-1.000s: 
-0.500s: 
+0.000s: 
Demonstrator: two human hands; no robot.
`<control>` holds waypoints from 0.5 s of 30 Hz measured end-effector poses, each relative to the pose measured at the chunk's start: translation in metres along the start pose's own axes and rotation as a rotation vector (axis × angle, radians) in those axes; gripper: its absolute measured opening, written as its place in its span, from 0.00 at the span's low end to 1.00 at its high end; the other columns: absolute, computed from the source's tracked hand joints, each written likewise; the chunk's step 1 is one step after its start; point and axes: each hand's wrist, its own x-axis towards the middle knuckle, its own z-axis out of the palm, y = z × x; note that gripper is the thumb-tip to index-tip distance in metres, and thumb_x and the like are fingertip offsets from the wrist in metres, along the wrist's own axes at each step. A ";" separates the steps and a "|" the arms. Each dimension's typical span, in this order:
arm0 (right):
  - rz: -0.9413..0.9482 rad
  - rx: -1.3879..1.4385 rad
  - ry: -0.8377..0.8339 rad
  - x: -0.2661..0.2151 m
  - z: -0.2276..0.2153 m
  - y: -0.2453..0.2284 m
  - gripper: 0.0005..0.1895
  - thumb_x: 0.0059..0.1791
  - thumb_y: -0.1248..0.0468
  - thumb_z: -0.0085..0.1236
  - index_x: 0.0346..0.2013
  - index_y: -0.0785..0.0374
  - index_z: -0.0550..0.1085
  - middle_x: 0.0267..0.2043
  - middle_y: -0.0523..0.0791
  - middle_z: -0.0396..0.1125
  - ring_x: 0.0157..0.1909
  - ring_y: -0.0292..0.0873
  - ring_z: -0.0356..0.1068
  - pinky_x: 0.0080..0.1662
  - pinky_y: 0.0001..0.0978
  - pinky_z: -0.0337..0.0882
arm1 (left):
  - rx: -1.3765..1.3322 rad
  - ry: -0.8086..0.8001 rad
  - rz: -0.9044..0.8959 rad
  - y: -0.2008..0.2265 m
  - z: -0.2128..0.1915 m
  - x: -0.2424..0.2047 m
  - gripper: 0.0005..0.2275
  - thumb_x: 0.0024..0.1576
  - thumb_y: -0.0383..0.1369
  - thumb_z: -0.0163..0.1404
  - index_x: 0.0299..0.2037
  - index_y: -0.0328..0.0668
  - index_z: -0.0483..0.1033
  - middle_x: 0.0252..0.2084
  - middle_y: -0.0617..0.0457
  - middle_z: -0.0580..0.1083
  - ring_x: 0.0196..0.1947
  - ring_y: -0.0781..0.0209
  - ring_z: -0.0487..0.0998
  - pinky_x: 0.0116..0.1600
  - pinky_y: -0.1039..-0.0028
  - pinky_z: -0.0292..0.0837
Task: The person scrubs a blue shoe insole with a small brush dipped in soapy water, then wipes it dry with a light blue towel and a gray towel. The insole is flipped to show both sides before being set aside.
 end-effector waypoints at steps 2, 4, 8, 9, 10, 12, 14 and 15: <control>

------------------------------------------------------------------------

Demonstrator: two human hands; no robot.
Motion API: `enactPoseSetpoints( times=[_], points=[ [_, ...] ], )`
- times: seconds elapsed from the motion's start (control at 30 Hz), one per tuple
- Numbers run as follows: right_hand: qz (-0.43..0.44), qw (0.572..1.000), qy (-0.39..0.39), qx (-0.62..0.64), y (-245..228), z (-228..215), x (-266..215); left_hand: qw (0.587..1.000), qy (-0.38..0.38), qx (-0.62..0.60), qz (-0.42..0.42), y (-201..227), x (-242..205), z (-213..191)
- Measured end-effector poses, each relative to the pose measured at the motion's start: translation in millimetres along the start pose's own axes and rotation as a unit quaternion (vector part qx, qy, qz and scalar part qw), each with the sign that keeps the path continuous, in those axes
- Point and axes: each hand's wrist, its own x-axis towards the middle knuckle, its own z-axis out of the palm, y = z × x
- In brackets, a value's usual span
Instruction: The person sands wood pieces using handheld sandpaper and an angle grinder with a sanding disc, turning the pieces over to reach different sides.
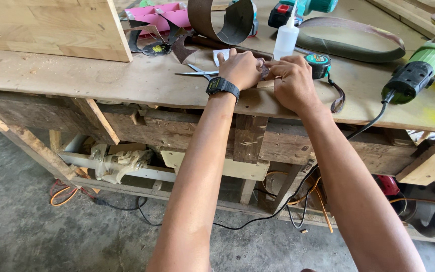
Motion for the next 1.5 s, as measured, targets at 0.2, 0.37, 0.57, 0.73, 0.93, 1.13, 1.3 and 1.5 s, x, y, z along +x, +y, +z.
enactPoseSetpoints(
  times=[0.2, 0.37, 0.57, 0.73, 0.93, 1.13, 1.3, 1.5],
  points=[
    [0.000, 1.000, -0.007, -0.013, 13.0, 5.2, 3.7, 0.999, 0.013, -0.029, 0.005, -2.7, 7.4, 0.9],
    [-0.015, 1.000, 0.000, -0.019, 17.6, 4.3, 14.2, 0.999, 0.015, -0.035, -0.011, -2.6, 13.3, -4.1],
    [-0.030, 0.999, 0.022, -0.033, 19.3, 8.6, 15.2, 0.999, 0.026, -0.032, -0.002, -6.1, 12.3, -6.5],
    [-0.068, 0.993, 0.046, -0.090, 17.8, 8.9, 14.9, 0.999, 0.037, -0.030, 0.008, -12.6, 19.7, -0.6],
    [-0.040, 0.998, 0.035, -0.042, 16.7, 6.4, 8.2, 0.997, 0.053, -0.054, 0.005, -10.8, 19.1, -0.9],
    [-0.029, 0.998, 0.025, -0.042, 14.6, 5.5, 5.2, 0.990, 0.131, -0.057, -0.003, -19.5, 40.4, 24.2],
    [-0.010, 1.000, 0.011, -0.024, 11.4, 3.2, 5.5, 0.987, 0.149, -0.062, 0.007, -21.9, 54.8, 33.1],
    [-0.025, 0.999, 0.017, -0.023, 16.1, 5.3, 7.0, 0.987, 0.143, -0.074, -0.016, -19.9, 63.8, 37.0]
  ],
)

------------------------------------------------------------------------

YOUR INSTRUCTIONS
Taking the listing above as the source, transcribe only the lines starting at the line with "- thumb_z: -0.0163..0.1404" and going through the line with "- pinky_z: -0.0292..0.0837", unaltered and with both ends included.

EXERCISE ANSWER
  - thumb_z: -0.0163..0.1404
  - index_x: 0.0299..0.2037
  - index_y: -0.0328..0.0668
  - index_z: -0.0483..0.1033
  - middle_x: 0.0252..0.2084
  - middle_y: -0.0617..0.0457
  - middle_z: -0.0580..0.1083
  - ring_x: 0.0196..0.1947
  - ring_y: -0.0781..0.0209
  - ring_z: -0.0487..0.0998
  - pinky_x: 0.0116..0.1600
  - pinky_y: -0.1039..-0.0028
  - pinky_z: -0.0292..0.0837

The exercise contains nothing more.